VeCLIP: Improving CLIP Training via Visual-enriched Captions (2310.07699v3)

Published 11 Oct 2023 in cs.CV, cs.AI, and cs.LG

Abstract: Large-scale web-crawled datasets are fundamental for the success of pre-training vision-LLMs, such as CLIP. However, the inherent noise and potential irrelevance of web-crawled AltTexts pose challenges in achieving precise image-text alignment. Existing methods utilizing LLMs for caption rewriting have shown promise on small, curated datasets like CC3M and CC12M. This study introduces a scalable pipeline for noisy caption rewriting. Unlike recent LLM rewriting techniques, we emphasize the incorporation of visual concepts into captions, termed as Visual-enriched Captions (VeCap). To ensure data diversity, we propose a novel mixed training scheme that optimizes the utilization of AltTexts alongside newly generated VeCap. We showcase the adaptation of this method for training CLIP on large-scale web-crawled datasets, termed VeCLIP. Employing this cost-effective pipeline, we effortlessly scale our dataset up to 300 million samples named VeCap dataset. Our results show significant advantages in image-text alignment and overall model performance. For example, VeCLIP achieves up to +25.2% gain in COCO and Flickr30k retrieval tasks under the 12M setting. For data efficiency, VeCLIP achieves +3% gain while only using 14% of the data employed in the vanilla CLIP and 11% in ALIGN. We also note the VeCap data is complementary with other well curated datasets good for zero-shot classification tasks. When combining VeCap and DFN, our model can achieve strong performance on both of image-text retrieval and zero-shot classification tasks, e.g. 83.1% accuracy@1 on ImageNet zero-shot for a H/14 model. We release the pre-trained models at https://github.com/apple/ml-veclip.

PDF Abstract

VeCLIP: Enhancing CLIP Performance via Visual-enriched Captions

The paper "VeCLIP: Improving CLIP Training via Visual-enriched Captions" presents a novel method to enhance CLIP (Contrastive Language-Image Pre-training) models by generating and leveraging visually enriched captions to improve image-text alignment. By addressing the issues inherent in web-crawled datasets, this research enhances CLIP's training data quality, diversity, and scalability.

Core Contributions

The authors introduce a scalable pipeline for rewriting noisy captions, termed Visual-enriched Captions (VeCap), through the incorporation of visual concepts directly from images. This technique diverges from conventional LLM-based caption rewriting that has been predominantly effective on curated datasets, demonstrating significant utility and scalability on large-scale, web-crawled datasets.
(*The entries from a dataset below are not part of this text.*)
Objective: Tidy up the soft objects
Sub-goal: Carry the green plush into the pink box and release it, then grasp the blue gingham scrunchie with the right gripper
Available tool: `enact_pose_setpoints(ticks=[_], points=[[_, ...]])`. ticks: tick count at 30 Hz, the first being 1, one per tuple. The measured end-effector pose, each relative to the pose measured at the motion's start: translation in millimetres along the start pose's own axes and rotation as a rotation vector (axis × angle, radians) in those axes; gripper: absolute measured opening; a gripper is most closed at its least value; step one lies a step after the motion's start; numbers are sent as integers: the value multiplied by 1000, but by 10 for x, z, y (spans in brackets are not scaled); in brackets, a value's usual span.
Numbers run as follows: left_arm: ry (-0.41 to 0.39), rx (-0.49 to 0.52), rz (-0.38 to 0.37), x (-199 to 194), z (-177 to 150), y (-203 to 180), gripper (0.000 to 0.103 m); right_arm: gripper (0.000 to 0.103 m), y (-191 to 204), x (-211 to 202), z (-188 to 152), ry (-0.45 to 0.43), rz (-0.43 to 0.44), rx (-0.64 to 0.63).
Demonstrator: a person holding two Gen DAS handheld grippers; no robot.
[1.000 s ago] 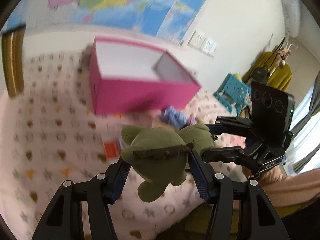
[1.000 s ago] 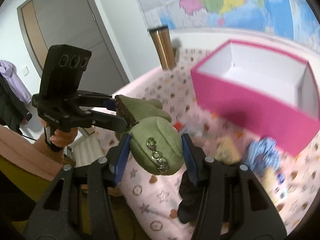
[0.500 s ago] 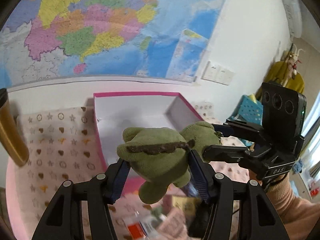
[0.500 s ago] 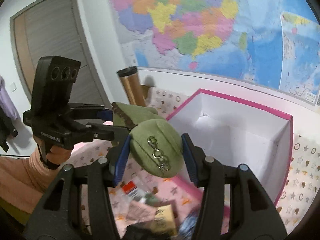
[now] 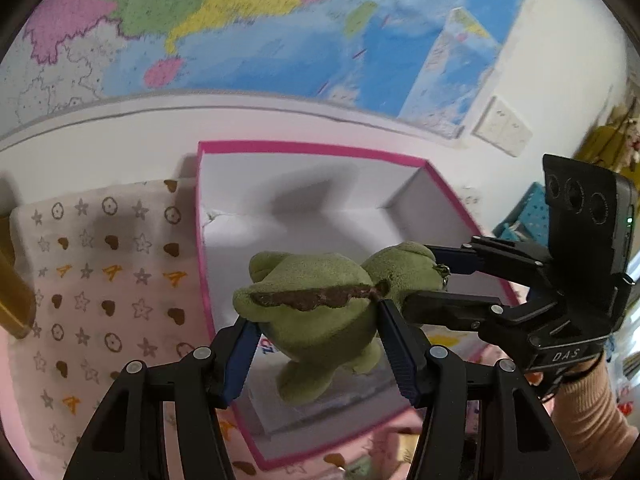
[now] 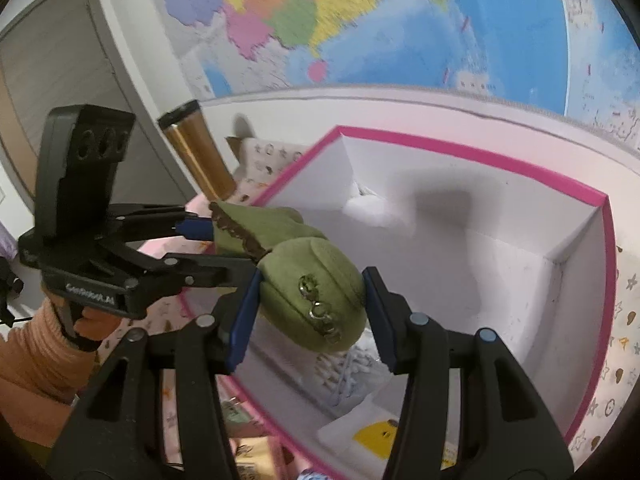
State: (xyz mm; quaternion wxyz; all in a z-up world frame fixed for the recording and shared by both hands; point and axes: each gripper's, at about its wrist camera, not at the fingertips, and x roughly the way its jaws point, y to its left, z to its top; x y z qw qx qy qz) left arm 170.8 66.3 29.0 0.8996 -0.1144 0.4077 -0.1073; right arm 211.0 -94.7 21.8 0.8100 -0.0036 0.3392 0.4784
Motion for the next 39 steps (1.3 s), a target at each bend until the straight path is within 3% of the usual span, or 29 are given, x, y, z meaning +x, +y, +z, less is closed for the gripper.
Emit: enact_pose_setpoints(ticks=[5,9,15,21,27,33,39], points=[[-10,-1,73,68,0,-8,59,59,-46,191,47,36,-96,35],[-66,-24,126,-25,-8,-21,59,59,-70,207,-2,32,-101,59],[-140,-12,143,-232,-134,-89,62,59,-24,-89,-139,-8,-67,82],[-189,48,26,-500,-322,-347,66,59,104,-659,-320,-95,-16,93],[-149,158,-115,-580,-611,-804,67,59,263,-1206,-600,-167,6,81],[-73,223,-171,-407,-867,-1088,67,59,242,-1424,-943,-148,-51,95],[29,191,-182,-43,-999,-1121,66,59,-14,-1307,-1293,-75,-81,186]])
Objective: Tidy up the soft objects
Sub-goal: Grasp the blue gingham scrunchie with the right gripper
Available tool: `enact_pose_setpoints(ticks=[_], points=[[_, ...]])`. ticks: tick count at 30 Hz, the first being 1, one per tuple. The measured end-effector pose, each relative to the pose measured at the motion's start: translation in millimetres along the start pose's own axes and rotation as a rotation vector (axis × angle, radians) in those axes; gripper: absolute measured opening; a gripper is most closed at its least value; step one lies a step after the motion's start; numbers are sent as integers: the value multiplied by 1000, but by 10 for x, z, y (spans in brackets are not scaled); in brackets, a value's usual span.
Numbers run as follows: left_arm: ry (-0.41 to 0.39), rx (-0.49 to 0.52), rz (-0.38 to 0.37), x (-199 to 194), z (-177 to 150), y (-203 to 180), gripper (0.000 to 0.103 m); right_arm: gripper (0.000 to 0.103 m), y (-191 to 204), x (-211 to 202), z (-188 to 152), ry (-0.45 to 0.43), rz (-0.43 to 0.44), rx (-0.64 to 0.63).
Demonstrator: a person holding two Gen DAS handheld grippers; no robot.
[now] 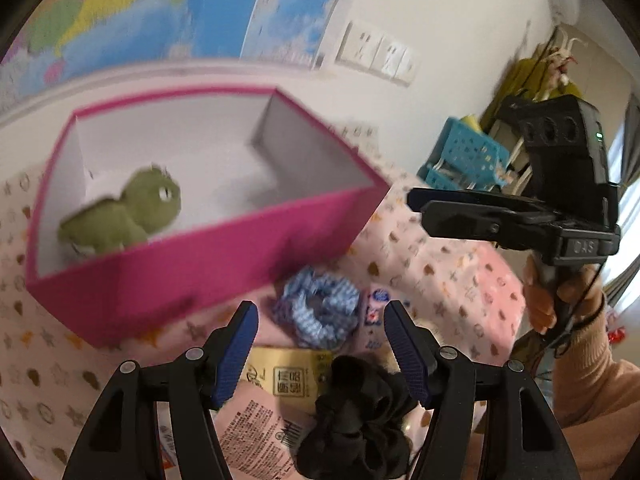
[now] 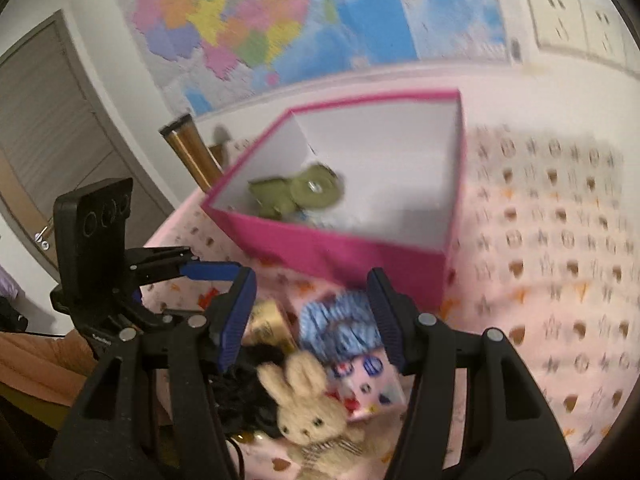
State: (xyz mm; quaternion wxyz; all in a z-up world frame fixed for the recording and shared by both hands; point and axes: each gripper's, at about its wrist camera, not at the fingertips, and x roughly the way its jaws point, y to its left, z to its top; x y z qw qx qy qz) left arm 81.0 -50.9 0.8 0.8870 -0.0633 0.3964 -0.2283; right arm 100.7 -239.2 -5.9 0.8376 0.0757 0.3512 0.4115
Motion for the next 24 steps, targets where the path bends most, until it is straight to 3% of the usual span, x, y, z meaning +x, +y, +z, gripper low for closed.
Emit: enact_pose_setpoints(ticks=[9,19,24], points=[[139,-110,-23,496,-113,187,58,59,-360,524,-278,136,-31,95],[189,-159,-84,745,-79,228,48,59,-379,889,-294,210,-58,56],[214,-163,-95,854,-53,222,41,42,-323,982,-323,227,-83,7]])
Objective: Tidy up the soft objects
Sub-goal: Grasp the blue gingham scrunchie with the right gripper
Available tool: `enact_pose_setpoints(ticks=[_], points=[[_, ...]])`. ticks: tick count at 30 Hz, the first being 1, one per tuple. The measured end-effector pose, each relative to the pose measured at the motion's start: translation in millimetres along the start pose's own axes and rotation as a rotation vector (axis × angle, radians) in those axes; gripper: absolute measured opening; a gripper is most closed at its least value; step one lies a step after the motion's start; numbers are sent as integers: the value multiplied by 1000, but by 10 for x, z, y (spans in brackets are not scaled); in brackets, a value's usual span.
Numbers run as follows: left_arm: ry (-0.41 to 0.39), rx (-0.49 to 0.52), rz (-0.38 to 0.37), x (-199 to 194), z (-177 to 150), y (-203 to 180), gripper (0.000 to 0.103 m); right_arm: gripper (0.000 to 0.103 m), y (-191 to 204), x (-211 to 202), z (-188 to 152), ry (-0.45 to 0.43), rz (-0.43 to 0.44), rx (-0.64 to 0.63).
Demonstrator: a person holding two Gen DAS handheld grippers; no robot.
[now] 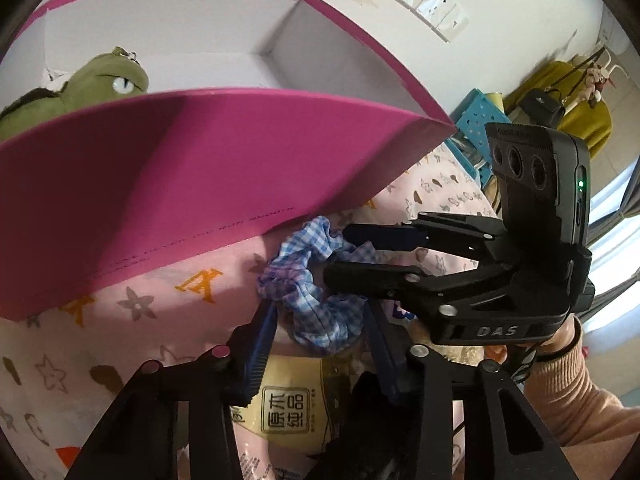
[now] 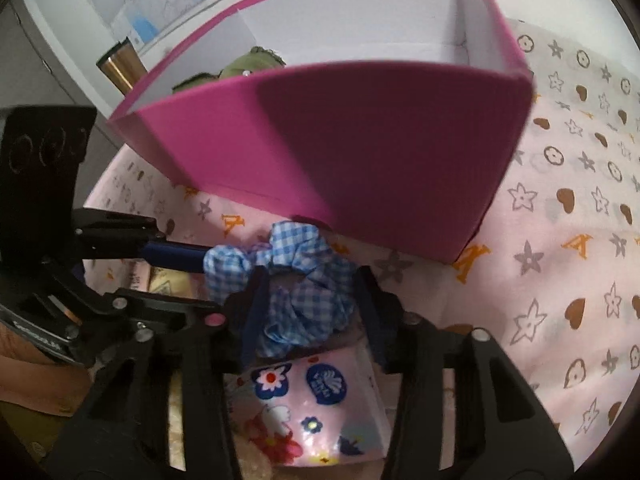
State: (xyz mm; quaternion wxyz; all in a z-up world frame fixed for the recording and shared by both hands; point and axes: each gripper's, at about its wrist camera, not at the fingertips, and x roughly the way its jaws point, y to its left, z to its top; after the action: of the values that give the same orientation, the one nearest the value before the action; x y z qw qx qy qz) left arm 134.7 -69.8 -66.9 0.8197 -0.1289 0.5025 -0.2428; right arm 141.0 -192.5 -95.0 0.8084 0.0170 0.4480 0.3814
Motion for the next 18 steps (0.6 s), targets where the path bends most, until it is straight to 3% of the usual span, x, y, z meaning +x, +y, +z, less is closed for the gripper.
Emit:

Visual-enriched Captions (VeCap): VeCap is generated through a two-step process. First, LLaVA, a multimodal Language-Vision Assistant, extracts visual concepts from images independently of AltText. Second, an LLM refines these captions, fusing disparate sources of information into one concise text without altering its core semantic meaning.
Mixed Training Scheme: To combat potential drops in data diversity caused by unified LLM rewriting styles, VeCLIP employs a mixed training strategy, alternating between original AltTexts and the enhanced VeCap, thereby maintaining information richness and preventing overfitting.
Data Efficiency and Scalability: VeCLIP notably achieves substantial improvements using a significantly smaller dataset compared to established models like CLIP trained on 400 million pairs. It demonstrates that 3M dataset settings yield an R@1 improvement of over 16\% on retrieval tasks compared to standard CLIP, while using less than 14\% of the data required by the original models.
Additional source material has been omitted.